One could suppose that these largely unregulated economic finance
institutions could quickly come to the conclusion that 'in order for the
company to be saved from oblivion' these aforementioned 'implosive financial
instruments' must be 'sold immediately to whomever or whatever will buy
them' to avoid the company that created from becoming 'as worthless than a
candystore lolly'.
Consumers will not be able to buy these dodgey 'derivative' finance
instruments as consumers don't have any money [right now to do so] due to
the nature of the US economy. Oddly, the price of oil plays no substantial
nor substantive overall part in US consumers 'not having any money to spend'
(spending = investing) on these finance instruments in the bigger overall
macroeconomic nature of the US economy.
Bear Stearns at the time of its dissolution was worth about $1000 NZD, but
the sale transaction was doctored to save the dignity of CEOs [and that part
of the US finance sector].
This exportation of risk is common in the US finance sector. Thus the
suggestion of this risk exportation happening via the government sector
being turned into a sinkhole for bad derivatives is totally unremarkable.
This risk exportation scenario may be currently happening as I write -- but
it might not not happen at all. I cannot know the unknowable. What is
important is that this risk exportation scenario could happen.
Any dodgey financial instrument can be hidden inside a seemingly safe
financial instrument. The [2006 - present] US morgue finance mess has proven
that this derivative hiding trick can truly backfire at a macroeconomic
scale.
Local government bureaucrats in the US (that mostly came to their posts
exclusively by nepotism and favoritism) are not trained (nor necessarily
even interested) to know the difference between a terrible investment or a
bad investment much less a good investment. Their job is job security, as
permanence is power.
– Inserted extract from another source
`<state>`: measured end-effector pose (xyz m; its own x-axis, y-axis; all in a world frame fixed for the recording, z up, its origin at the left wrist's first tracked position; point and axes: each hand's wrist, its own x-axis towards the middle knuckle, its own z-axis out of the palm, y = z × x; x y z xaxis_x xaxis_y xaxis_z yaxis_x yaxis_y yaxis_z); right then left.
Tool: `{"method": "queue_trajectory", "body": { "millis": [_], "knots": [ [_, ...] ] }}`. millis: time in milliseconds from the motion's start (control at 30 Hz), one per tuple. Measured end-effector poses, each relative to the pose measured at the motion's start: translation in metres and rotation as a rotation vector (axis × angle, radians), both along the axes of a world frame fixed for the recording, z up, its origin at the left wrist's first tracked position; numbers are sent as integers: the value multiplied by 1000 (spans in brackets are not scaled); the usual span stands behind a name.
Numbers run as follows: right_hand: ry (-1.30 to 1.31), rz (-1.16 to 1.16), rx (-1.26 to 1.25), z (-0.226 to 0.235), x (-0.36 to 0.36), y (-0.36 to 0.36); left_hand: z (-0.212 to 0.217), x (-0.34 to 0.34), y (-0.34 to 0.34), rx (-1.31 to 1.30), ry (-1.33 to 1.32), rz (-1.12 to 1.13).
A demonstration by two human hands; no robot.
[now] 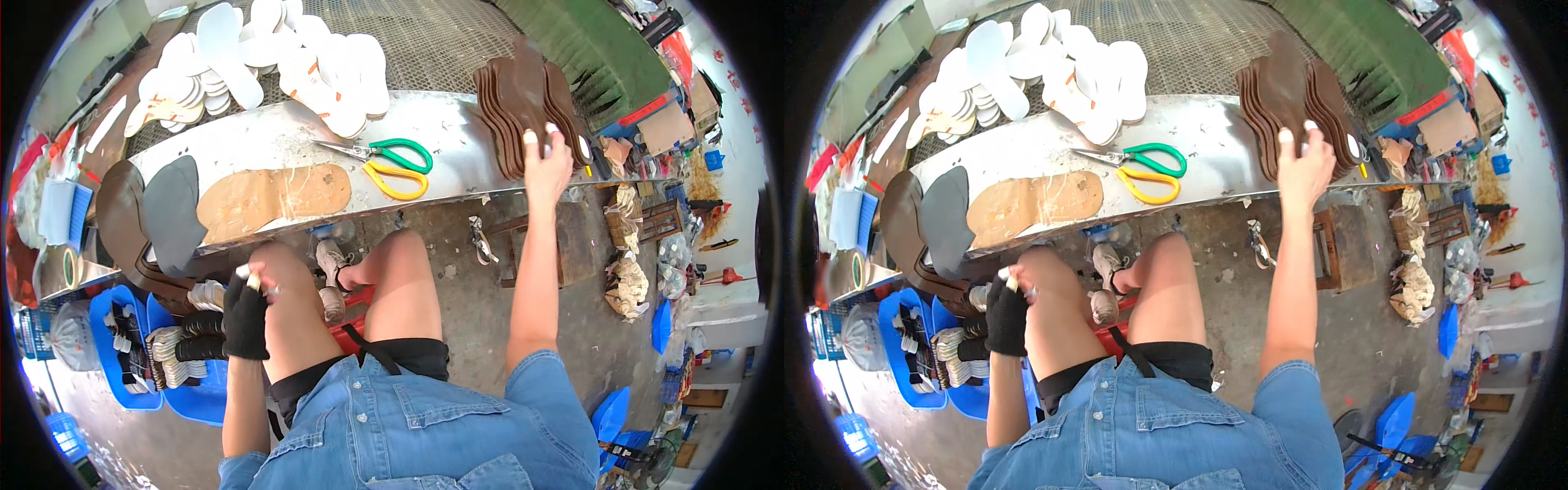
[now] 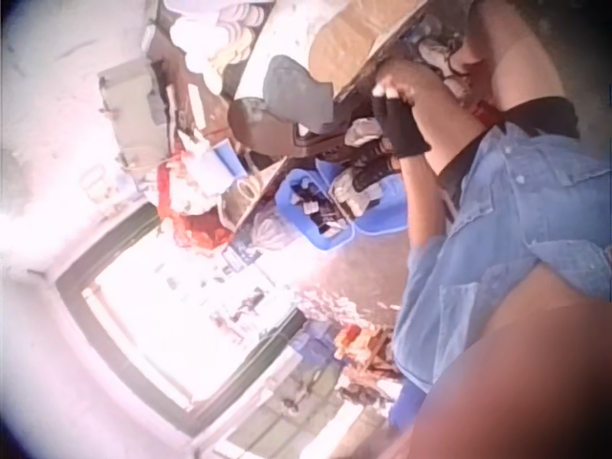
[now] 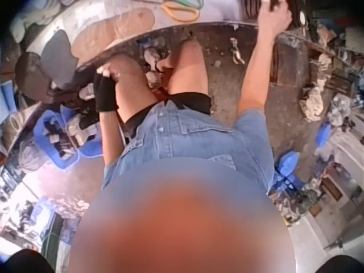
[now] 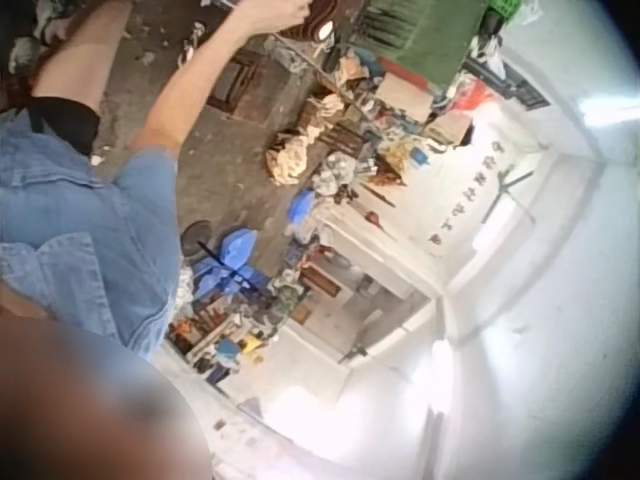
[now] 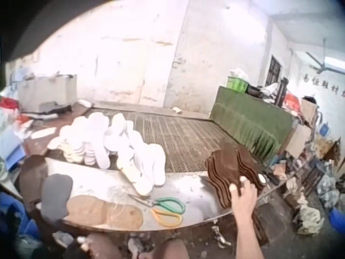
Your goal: Manually assembling shoe components and trimming excess material with scissors.
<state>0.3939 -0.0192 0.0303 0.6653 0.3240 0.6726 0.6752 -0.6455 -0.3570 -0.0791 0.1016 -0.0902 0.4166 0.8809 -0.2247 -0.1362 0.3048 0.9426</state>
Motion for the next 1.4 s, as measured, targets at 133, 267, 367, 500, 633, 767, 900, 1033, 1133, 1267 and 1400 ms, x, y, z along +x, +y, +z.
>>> {"method": "queue_trajectory", "body": {
  "millis": [133,267,367,500,633,767,900,1033,1133,1267,1400],
  "knots": [
    [-84,-173,-215,-7,40,7,-15,-15,-22,-112,-48,-29],
    [41,-176,-338,-16,47,11,-9,-7,-23,-107,-53,-44],
    [199,-104,-295,-16,47,18,1,-9,-21,-66,11,-46],
    [-339,210,-228,-14,25,37,9,-25,-25,271,282,58],
    [-94,557,-166,-13,-83,48,43,-19,25,706,394,200],
    [-2,1004,-258,-26,-197,73,72,-71,105,951,875,688],
    [232,1202,-171,-40,-280,105,64,-106,146,795,1221,545],
    [250,1359,-99,-46,-359,151,51,-108,132,706,851,626],
    [159,1394,-103,-57,-402,186,34,-111,120,604,636,714],
    [-51,1377,-270,-68,-441,209,19,-115,119,430,693,617],
    [356,1430,-229,-68,-421,227,10,-116,114,676,494,672]
  ]
}}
If bad local government investments result in millions
losing their homes due to extremely high local council rates, these folk
don't care.
Local government bureaucrats pensions' as well as job security will not be
affected or effected in any way whatsoever regardless of how totally
insolvent the local government is. On top of this "Iron Ricebowl factor" [or
social consideration] is the additional fact that the future local
government jobs and pensions of the relatives of people currently in power
will not be affected.
No matter how vastly hypertitantic the economic meltdown, there has been and
will always be perpetual lifelong job security for local government
bureaucrats in the USA. In the USA local government is corruption and
corruption is local government.
It is this way because ordinary Americans want it this way. Americans cannot
cope with America being run in any other way. This is not because of the
inherent nature of local government in the US, the problems of local
government are universal.
If it makes you the reader feel any better, the government at the US federal
level has all of the problems of local movement but in different forms that
are typically less viable to the general public.
Speed of the collapse, comments:
This collapse will not happen in the immediate future of your reading this,
that is to say a 3 year to 9 year delay of this is possible.
There may be not one master point of collapse (as implied with the Great
Depression), or more likely it will be a perfect storm of conditions that
will set up to 10 global economic conditions (or 20 but at least 4
conditions) into new states not yet seen before or anticipated.
Assumptions:
Conditions can be "TRADITIONAL HISTORICAL FOREX RELATIONSHIPS" such as (AUD
> NZD), or any set of stock or bond relationships that although
traditionally understood going thru a phase change making new comprehension
much longer to take effect.
To be perfectly blunt I will say I have no idea here of what the trigger
conditions will be, as nature always can find new and supervising ways of
revealing itself. Assuming that 'peak oil' will play a part probably is a
marginally good idea based solely on oil's place in the US economy. However,
I don't see 'peak oil' as being 100% of the triggering cause, it is more
like a reasonable number like 1.5%, noticeable but negligible in the overall
scheme of things.
It is impossible to guess which kinds of derivatives or derivative trades
will trigger the collapse. It is impossible to know the unknowable.
What levels of economic damage are we looking at?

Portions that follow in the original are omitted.